INSTRUCTIONS TO FOLLOW:
Look through the data below. Pick out the lines holding the string "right".

:: DATASET CONTENT

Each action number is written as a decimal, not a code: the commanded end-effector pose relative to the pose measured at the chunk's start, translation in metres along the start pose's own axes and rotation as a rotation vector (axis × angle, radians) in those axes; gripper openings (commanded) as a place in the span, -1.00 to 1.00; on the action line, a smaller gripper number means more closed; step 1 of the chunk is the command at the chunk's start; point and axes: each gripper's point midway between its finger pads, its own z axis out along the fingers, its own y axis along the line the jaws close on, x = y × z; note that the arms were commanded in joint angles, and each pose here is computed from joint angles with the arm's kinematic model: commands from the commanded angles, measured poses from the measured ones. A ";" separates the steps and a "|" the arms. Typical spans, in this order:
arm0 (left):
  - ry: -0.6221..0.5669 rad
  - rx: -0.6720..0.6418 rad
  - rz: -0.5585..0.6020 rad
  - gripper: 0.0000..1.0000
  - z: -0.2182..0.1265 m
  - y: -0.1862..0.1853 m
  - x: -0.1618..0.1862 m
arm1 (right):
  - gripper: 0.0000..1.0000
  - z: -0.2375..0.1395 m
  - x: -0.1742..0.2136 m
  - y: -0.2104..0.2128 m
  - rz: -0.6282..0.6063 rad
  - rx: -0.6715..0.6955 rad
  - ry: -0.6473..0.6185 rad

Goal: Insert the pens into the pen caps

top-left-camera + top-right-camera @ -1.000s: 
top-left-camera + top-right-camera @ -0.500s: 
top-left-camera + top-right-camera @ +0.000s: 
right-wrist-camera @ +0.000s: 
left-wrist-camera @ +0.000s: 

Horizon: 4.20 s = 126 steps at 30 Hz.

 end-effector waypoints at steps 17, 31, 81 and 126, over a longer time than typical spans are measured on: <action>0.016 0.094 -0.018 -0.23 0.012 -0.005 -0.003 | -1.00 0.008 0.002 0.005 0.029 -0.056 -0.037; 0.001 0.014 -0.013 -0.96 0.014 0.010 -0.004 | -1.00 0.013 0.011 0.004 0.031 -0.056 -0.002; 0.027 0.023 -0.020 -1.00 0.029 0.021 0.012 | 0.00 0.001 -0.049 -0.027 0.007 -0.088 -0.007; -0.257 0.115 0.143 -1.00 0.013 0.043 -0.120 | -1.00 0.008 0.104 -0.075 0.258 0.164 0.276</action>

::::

COMPLETED TASK:
arm1 (right):
top-left-camera + top-right-camera @ -1.000s: 
top-left-camera + top-right-camera @ -0.500s: 
top-left-camera + top-right-camera @ +0.000s: 
right-wrist-camera @ +0.000s: 

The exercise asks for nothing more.